### WORK INSTRUCTION
Take the lines below beginning at the line that has "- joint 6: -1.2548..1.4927" and stopping after the line that has "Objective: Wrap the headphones", and print them exactly as they are, with no other lines.

### RECORDS PROVIDED
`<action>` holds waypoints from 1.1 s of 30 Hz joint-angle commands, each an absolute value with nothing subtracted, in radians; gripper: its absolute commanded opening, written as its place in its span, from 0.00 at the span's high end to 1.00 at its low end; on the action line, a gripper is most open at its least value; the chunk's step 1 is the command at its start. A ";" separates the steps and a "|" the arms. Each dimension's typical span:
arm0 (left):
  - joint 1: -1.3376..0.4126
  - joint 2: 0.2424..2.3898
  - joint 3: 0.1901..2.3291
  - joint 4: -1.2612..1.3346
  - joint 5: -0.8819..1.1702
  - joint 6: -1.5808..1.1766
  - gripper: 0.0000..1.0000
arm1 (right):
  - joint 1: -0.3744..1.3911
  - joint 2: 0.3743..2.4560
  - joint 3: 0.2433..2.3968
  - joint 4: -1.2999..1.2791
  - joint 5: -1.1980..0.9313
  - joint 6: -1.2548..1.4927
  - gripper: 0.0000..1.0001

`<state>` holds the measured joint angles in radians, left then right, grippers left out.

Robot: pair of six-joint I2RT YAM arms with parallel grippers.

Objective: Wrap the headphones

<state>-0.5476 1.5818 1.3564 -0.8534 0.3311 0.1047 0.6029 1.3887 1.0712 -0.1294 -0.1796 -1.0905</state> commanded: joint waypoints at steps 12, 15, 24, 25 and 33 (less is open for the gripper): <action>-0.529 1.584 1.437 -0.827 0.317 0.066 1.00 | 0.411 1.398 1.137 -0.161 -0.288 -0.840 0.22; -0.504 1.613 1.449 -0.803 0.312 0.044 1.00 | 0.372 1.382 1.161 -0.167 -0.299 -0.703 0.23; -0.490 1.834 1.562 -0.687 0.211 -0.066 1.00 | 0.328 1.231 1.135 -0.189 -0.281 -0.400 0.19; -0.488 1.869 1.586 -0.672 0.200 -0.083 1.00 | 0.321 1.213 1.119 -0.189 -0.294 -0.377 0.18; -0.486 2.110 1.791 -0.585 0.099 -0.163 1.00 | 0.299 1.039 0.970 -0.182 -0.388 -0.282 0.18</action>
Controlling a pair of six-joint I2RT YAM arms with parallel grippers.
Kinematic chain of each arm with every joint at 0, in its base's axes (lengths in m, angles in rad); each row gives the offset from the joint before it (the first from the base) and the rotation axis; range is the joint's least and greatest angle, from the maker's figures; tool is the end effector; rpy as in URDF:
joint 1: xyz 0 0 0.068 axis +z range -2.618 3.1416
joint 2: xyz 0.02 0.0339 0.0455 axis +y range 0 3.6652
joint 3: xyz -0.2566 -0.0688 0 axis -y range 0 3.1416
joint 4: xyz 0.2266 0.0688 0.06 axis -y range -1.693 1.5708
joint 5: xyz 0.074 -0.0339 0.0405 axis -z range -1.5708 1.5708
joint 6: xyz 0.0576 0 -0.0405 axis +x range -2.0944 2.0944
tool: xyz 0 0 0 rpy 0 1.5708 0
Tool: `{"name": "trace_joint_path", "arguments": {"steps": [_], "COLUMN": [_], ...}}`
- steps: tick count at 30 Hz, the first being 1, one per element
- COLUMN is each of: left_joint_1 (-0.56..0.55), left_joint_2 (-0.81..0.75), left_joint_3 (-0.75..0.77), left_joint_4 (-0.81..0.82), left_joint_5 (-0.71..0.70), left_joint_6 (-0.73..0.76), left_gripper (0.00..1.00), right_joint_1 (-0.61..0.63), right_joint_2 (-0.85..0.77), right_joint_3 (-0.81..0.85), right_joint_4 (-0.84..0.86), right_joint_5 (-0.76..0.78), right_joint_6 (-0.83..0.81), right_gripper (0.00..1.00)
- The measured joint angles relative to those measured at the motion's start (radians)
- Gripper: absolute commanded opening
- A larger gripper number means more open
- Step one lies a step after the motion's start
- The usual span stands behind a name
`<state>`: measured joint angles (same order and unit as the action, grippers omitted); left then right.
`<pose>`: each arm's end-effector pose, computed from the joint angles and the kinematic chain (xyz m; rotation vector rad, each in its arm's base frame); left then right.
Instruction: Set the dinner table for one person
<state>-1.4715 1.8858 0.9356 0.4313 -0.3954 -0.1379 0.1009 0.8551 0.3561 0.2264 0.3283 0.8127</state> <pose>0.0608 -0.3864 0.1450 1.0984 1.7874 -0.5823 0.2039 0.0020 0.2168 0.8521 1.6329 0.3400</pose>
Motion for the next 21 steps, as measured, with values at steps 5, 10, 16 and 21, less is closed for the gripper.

### YOUR SOLUTION
  - joint 6: -1.2548..1.4927
  - gripper: 0.0000..1.0001

`<state>` holds the measured joint angles in radians, left then right, grippers left out.

Robot: pair of six-joint I2RT YAM arms with parallel grippers.

Objective: Wrap the headphones

The exercise is finished.